HTTP/3 can only be used as an entry protocol, and only one HTTP/3 rule may be specified per load balancer. Any forwarding rules using HTTP/3 require an additional rule that specifies either HTTP/2 or HTTPS as the entry protocol.
For browser compatibility purposes, an additional HTTP or HTTP/2 forwarding rule is required when setting up forwarding rules using HTTP/3. Two forwarding rules may share the same entry port.
Responses from load balancers using HTTP/3 include an alt-svc
header with their responses to indicate to the client that the endpoint is available over HTTP/3.
TCP balancing is available for applications that do not speak HTTP. For example, deploying a load balancer in front of a database cluster like Galera would allow you to spread requests across all available machines.
UDP balancing is available for applications that require more time-sensitive transmission, such as live broadcasts. Forwarding rules using UDP require you to set both the entry and target protocols to UDP. When using UDP, the load balancer requires that you set up a health check with a port that uses TCP, HTTP, or HTTPS to work properly.
Because UDP is a stateless protocol, the load balancer maintains its own session state in order to route return traffic from Droplets back to the client. The load balancer triggers a session timeout when it hasn’t detected any sending or receiving traffic for one minute.
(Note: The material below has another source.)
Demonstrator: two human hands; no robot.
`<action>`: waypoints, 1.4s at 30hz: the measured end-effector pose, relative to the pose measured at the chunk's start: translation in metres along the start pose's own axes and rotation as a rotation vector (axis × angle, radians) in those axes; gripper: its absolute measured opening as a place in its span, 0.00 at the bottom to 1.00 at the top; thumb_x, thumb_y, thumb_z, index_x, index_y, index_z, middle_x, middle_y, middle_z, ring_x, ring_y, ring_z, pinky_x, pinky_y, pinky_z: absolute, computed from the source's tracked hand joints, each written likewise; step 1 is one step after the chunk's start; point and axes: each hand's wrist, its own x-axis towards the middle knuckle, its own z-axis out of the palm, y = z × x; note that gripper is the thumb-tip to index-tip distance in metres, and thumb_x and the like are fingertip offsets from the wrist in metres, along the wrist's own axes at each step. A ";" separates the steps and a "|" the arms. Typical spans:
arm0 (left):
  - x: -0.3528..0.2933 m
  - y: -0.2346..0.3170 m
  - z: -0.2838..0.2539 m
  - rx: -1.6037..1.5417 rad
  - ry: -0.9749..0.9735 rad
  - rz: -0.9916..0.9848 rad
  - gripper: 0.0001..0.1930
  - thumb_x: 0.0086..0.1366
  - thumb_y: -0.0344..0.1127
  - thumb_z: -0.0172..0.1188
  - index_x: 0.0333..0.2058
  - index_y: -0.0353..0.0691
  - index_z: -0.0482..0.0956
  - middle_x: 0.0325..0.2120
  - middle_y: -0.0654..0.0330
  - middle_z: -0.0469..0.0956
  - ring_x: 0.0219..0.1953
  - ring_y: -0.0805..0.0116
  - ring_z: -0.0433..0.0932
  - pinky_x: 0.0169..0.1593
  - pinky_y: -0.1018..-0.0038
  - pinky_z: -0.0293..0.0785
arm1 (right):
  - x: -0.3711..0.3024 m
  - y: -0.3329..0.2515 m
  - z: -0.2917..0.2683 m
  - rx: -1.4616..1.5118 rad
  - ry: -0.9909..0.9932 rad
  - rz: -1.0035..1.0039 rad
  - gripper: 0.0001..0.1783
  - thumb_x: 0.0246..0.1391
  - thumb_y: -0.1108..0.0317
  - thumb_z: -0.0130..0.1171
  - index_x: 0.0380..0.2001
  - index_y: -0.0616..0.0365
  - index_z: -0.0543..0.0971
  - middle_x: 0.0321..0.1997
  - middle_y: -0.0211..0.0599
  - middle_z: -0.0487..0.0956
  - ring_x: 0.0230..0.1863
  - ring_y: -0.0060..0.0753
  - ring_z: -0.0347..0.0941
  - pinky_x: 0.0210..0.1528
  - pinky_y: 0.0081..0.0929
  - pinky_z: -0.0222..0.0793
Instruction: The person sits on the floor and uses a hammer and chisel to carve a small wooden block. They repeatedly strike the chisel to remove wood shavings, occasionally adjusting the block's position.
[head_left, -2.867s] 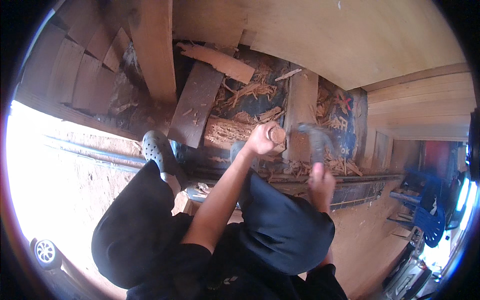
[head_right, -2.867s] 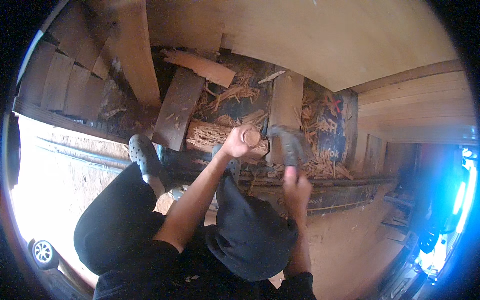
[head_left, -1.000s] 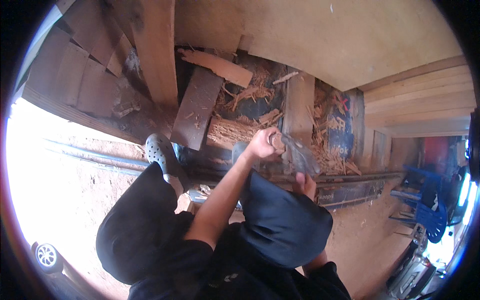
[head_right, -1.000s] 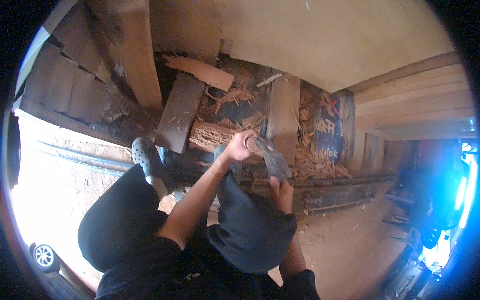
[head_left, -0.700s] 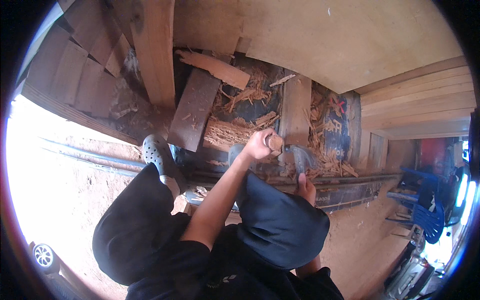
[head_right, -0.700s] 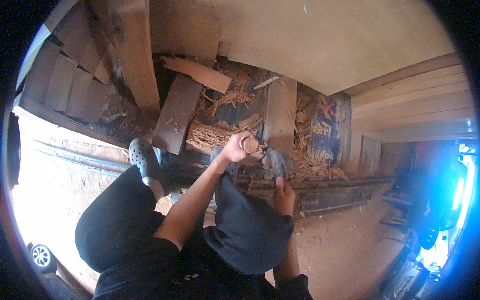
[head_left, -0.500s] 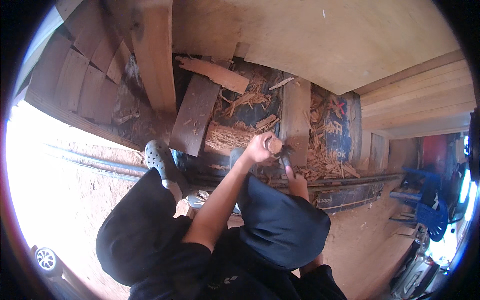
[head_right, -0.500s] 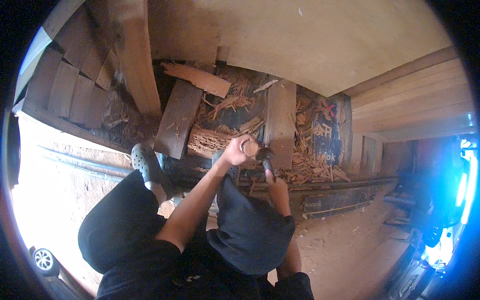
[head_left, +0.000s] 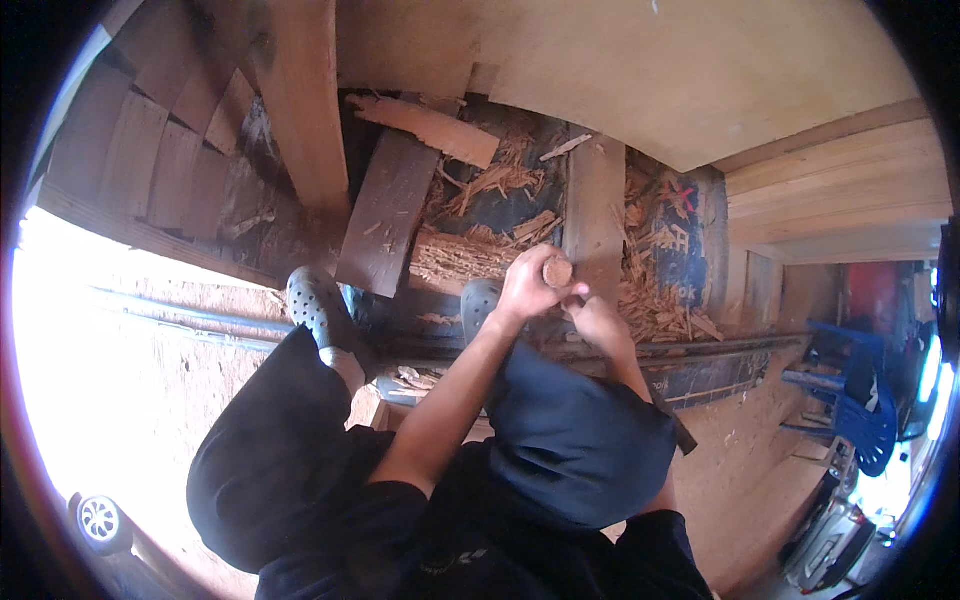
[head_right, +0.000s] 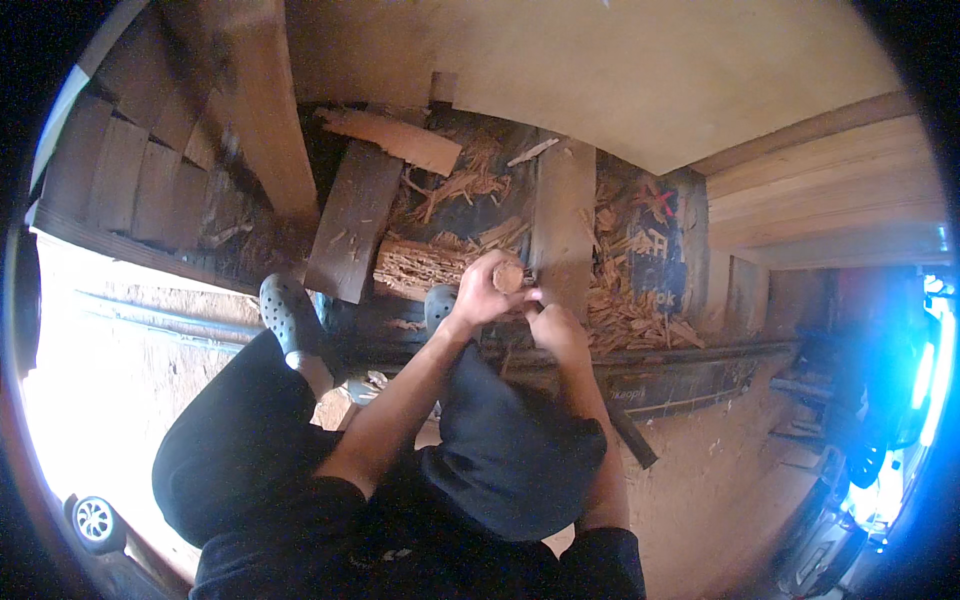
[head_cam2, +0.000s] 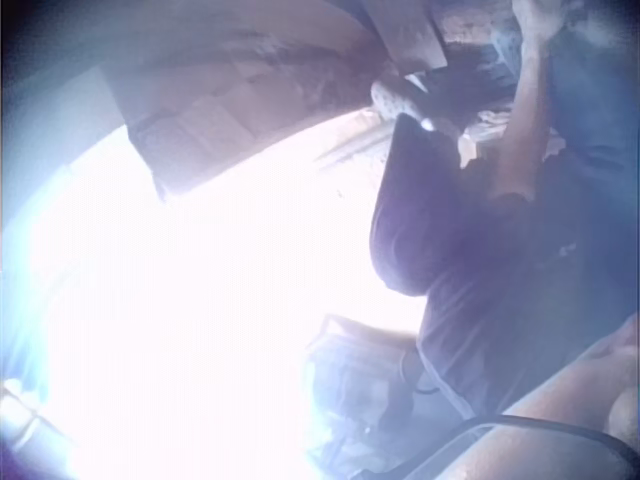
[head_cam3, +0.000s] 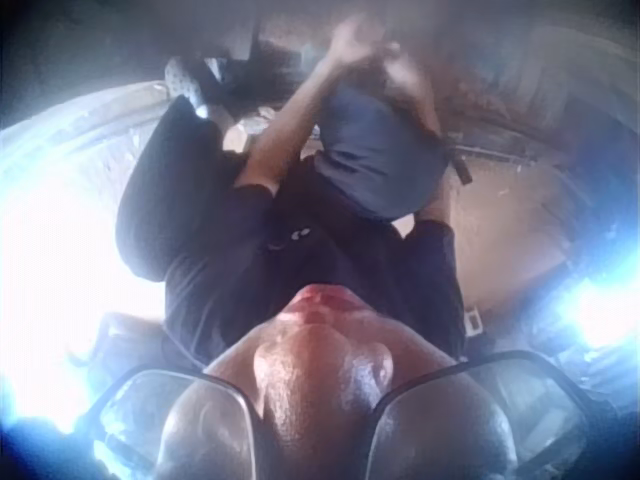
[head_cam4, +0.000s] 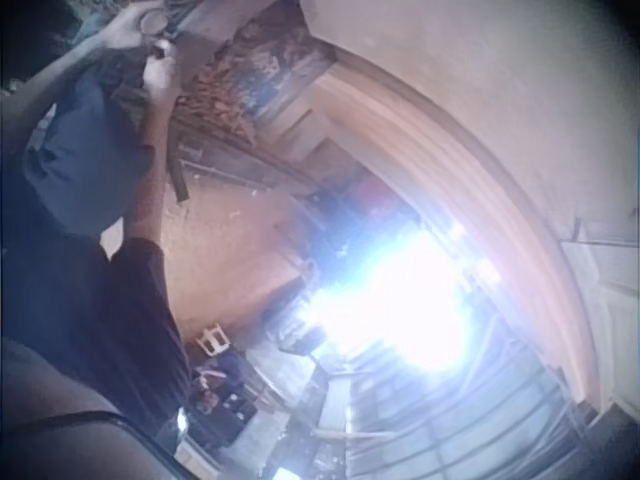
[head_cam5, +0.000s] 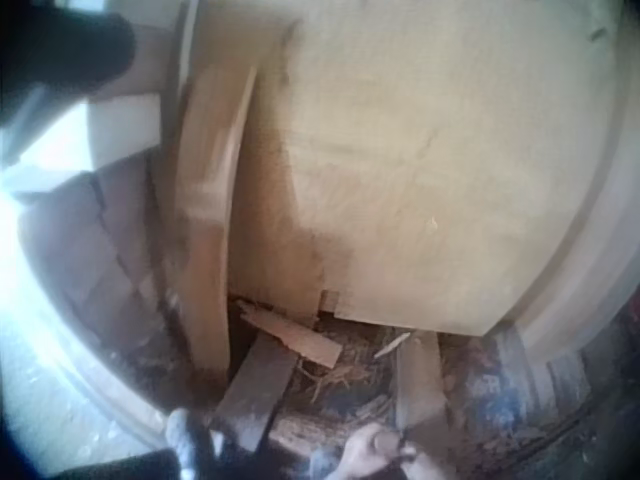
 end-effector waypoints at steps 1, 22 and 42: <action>0.001 0.000 0.001 0.023 -0.001 -0.060 0.26 0.38 0.50 0.75 0.29 0.38 0.76 0.26 0.51 0.76 0.32 0.50 0.77 0.38 0.63 0.73 | 0.003 -0.002 -0.003 0.000 -0.019 -0.019 0.39 0.53 0.35 0.45 0.42 0.67 0.78 0.47 0.66 0.73 0.54 0.60 0.68 0.55 0.45 0.63; 0.002 -0.048 -0.051 -0.557 0.104 -0.187 0.13 0.42 0.22 0.71 0.26 0.35 0.75 0.22 0.66 0.75 0.26 0.81 0.71 0.30 0.78 0.70 | 0.001 -0.033 -0.030 -0.229 -0.078 0.047 0.42 0.55 0.32 0.41 0.38 0.69 0.78 0.41 0.65 0.76 0.48 0.58 0.73 0.51 0.44 0.66; 0.007 -0.033 -0.048 -0.412 0.085 -0.197 0.10 0.42 0.20 0.68 0.24 0.36 0.77 0.24 0.60 0.77 0.26 0.73 0.74 0.33 0.76 0.71 | 0.007 -0.045 -0.032 -0.292 -0.112 0.134 0.40 0.55 0.34 0.43 0.42 0.67 0.77 0.49 0.59 0.75 0.52 0.56 0.71 0.53 0.43 0.65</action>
When using UDP, the load balancer assigns incoming connections to healthy target Droplets using the source IP of the client. This means that all subsequent requests from the same client land on the same target Droplet. If a target Droplet becomes unhealthy or you add or remove target Droplets, the load balancer assigns clients to new target Droplets.
DigitalOcean Load Balancers support the WebSocket protocol without any additional configuration.
When using WebSockets, the load balancer uses a special one hour inactivity timeout instead of the default 60 second timeout.
The following forwarding rule configurations support WebSockets:
You can use WebSockets with or without backend keepalive enabled.
We test our load balancers against the industry standard Autobahn|Testsuite for all configurations.
PROXY protocol is a way to send client connection information (like origin IP addresses and port numbers) to the final backend server rather than discarding it at the load balancer. This information can be helpful for use cases like analyzing traffic logs or changing application functionality based on geographical IP.
DigitalOcean Load Balancers have support for PROXY protocol version 1. Configure your backend services to accept PROXY protocol headers after you enable it on your load balancer.
Regional load balancers can route traffic publicly or privately. Internal-only load balancers lack a public IP address and are accessible only to resources within the same VPC network.
Network load balancers are regional load balancers that route TCP and UDP traffic at the transport level (layer 4). They direct traffic based on IP addresses and port numbers, and can be more efficient and performant than layer 7 load balancers for some workloads. This feature is currently in early availability and requires the CLI or API for configuration. See How to Create Regional Load Balancers for details.
Global load balancers have the following additional features:
You can add resources across multiple regions to a global load balancer’s backend pool.
You can enable CDN caching on global load balancers to cache content closer to your users around the world. This can improve your application’s performance by reducing the number of requests to your origin servers.